Flow is a great way to automatically capture data and content as its being created, but not all of the useful data to an organization is going to be within its tenant. Every second around 6,000 tweets are sent out on Twitter and some of those tweets may effect your organization, and would be worth preserving for the future. For example, in the case of a legal suit a Flow could be created to capture any tweets sent from an individuals account with specific keywords or phrases. Or another example, in the case of a company with government contracts, it may be useful to capture tweets sent from specific individuals accounts that may concern their business. In either scenario, capturing tweets in a SharePoint list allows the users to perform data analysis on the contents of the tweets using the rest of the O365 suite. The steps to create the Flow are listed below:

  • Create a SharePoint list to store the data that you will be capturing. You will need a SharePoint column for every piece of information you want to capture about that tweet. For example, I generally like to capture the time that the tweet was sent and the text of the tweet.
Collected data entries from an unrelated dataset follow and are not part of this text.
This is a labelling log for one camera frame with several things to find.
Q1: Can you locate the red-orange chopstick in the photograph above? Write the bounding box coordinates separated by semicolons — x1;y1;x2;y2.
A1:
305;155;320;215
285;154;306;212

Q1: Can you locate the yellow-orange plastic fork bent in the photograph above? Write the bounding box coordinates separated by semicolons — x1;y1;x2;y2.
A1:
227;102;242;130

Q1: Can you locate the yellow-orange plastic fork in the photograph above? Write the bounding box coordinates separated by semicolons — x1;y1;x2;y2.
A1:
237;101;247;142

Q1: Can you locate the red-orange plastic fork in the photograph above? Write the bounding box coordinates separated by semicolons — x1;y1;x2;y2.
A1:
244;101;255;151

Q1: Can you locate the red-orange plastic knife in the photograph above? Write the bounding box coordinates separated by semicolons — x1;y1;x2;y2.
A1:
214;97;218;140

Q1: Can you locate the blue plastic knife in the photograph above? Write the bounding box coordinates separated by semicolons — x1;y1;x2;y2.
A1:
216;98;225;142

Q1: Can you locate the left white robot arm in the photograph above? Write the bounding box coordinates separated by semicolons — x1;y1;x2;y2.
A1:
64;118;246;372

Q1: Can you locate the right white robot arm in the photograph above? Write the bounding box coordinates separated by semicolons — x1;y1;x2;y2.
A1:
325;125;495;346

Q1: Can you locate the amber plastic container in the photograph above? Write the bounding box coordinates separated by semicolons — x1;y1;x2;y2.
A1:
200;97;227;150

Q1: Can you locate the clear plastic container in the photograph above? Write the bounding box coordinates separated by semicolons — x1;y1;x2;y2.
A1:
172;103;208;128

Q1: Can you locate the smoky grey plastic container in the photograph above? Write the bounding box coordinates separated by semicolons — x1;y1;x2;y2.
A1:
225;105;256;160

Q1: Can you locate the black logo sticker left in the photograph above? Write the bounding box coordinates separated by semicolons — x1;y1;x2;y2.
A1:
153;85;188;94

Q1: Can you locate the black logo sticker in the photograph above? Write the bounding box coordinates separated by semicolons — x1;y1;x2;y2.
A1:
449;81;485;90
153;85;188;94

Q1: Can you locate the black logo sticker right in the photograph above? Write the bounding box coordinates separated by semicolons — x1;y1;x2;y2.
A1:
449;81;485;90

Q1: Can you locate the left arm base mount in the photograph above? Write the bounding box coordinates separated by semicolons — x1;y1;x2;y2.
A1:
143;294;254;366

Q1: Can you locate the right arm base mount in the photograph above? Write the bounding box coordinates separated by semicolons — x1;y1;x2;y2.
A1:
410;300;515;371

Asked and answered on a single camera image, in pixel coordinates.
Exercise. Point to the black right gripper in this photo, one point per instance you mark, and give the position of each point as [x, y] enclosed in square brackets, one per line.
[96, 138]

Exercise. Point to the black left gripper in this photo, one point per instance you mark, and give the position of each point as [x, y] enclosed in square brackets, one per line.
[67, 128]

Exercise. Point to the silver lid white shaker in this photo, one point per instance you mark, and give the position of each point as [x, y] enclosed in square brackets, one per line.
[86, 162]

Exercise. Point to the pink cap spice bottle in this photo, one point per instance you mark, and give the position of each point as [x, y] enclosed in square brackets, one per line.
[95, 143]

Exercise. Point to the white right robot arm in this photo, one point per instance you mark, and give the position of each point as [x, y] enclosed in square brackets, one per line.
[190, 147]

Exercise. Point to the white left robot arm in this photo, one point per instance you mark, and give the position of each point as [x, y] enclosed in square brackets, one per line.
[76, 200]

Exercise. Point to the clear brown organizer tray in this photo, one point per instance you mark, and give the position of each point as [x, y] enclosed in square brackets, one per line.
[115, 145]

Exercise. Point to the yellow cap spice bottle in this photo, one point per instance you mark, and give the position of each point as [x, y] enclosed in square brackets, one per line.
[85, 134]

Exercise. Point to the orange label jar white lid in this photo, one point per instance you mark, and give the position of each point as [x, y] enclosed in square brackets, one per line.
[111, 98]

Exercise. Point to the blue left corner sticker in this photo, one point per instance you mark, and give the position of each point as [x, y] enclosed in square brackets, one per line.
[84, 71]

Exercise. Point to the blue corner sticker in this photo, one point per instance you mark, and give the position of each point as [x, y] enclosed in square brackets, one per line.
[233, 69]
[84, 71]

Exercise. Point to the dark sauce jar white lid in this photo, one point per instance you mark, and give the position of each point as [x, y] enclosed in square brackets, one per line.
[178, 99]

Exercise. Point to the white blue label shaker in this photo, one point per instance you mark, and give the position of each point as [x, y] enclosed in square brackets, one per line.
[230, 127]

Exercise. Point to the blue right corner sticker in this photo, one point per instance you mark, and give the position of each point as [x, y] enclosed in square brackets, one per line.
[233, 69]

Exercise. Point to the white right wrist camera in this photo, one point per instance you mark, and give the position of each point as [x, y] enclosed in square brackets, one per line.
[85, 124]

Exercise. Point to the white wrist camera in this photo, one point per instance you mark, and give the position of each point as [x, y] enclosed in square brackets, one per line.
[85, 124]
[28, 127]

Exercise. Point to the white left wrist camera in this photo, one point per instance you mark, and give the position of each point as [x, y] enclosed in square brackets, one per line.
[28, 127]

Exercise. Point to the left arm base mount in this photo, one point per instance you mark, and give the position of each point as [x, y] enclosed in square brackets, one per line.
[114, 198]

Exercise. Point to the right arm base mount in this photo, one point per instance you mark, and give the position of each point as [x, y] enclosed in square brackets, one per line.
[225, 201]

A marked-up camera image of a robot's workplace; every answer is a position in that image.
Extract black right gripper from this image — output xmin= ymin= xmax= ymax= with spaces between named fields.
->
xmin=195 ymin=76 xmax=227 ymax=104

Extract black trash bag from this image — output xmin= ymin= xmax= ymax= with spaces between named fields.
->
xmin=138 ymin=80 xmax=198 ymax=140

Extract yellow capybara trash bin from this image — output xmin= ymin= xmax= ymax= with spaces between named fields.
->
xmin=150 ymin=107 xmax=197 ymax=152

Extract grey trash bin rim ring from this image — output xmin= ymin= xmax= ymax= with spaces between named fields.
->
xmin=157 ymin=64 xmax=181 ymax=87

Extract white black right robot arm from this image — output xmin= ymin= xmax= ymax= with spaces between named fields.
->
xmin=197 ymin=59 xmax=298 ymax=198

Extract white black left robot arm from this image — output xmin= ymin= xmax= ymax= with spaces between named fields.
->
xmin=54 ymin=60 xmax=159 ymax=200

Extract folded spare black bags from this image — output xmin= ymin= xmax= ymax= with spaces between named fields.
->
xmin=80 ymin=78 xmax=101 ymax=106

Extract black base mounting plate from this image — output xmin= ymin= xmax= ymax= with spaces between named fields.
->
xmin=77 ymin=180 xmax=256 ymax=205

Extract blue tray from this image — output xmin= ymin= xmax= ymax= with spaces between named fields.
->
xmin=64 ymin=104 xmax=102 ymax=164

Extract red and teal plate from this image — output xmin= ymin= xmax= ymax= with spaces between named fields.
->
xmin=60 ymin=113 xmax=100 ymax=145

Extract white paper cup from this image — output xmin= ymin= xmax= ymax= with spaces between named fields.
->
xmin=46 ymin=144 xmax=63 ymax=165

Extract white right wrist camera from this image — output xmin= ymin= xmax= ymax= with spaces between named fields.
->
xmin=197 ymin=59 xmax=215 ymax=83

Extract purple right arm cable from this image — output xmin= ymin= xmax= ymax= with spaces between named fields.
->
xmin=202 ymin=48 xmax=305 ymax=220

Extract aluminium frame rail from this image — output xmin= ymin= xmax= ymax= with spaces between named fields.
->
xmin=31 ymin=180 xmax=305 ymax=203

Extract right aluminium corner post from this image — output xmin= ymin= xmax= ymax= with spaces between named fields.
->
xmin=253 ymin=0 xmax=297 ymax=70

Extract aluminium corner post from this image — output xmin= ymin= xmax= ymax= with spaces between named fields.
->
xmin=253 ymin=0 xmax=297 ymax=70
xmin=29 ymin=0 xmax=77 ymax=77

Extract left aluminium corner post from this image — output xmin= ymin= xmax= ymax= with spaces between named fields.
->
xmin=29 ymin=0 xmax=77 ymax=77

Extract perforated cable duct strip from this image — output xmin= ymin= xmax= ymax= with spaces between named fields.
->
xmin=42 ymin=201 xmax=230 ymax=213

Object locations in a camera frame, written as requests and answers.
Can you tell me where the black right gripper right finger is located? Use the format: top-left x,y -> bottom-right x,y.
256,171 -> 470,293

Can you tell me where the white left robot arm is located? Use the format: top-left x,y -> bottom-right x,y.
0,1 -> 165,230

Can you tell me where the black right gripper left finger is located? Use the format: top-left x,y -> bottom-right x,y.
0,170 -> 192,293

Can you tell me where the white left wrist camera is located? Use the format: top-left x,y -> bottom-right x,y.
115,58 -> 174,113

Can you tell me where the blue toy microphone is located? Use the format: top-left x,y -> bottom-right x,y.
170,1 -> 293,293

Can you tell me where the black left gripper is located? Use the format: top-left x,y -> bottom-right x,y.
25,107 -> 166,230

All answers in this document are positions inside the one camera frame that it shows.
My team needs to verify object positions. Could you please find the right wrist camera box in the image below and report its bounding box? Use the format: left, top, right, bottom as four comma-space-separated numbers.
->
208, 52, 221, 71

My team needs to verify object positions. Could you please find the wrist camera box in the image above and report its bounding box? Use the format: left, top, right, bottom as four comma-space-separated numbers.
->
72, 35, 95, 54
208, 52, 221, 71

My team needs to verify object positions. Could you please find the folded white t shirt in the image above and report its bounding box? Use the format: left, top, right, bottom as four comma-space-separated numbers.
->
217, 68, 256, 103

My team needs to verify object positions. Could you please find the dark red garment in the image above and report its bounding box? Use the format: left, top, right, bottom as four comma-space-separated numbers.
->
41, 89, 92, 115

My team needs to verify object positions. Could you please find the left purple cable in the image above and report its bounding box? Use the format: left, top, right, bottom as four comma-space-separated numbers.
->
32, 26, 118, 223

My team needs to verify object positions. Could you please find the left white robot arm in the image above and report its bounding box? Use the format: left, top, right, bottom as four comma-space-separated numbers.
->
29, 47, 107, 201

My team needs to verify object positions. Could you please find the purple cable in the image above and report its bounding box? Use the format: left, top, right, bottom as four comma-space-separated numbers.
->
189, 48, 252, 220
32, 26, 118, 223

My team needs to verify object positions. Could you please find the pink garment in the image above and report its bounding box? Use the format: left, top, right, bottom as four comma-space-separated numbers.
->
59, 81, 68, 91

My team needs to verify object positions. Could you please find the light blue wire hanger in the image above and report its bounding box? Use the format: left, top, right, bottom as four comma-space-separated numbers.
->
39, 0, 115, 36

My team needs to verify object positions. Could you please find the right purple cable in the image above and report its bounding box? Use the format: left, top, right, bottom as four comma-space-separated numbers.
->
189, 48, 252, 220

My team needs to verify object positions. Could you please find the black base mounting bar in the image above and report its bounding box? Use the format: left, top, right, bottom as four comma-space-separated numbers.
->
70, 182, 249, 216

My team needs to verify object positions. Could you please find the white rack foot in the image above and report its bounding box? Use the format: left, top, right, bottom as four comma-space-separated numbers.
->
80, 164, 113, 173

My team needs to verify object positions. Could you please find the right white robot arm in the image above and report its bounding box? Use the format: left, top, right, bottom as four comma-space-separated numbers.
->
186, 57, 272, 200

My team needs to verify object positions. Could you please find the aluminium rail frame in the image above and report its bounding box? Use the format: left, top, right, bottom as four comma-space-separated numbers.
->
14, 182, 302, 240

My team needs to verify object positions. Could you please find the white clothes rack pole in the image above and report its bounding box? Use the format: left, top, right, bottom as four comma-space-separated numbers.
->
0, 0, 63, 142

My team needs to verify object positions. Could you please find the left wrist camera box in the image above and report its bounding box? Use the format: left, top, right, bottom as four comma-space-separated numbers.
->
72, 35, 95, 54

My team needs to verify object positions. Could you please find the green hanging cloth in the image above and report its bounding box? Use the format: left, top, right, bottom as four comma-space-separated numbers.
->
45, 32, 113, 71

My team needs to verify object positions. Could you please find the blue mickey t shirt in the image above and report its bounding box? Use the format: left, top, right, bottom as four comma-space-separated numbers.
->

  • From Flow, create a new Flow with the Twitter trigger “When a new tweet is posted”
    • The capture settings can be anything from a string like “hello world”, to a hashtag (#helloworld), to a username (from:@realdonaldtrump).
  • Add a step, and choose the “Condition” control. For this scenario, we will add “Tweet Text” to the left hand side of the equation and enter in whatever word you would like to monitor for on the right side.
    • Note: Do not use “Original Tweet Text”
  • Adding a “Condition” control will automatically give you two columns below that action, an
    “If Yes” column, and an “If No” column. In most scenarios, the “If No” column can be left empty simply because if the Tweet Text doesn’t contain the text that you are searching for you probably don’t care about the tweet.
  • For the “If Yes” column, select “Add an Action” and add the “Create Item” action from SharePoint and enter the Site Address and List Name of the list that you created earlier.
  • For every column that you have created in the list, drag dynamic content from the tweet into the corresponding column. As an example, I want the “Tweet Text” to be stored in the Title column in my SharePoint list.
  • In some cases it may be enough to end the Flow here, but others will want to be notified that a tweet was stored to the SharePoint list. To add this notification functionality, simply add “Send me a mobile notification” action to the “Yes” condition column to get notified via mobile or “Send me an email notification” to get notified via email.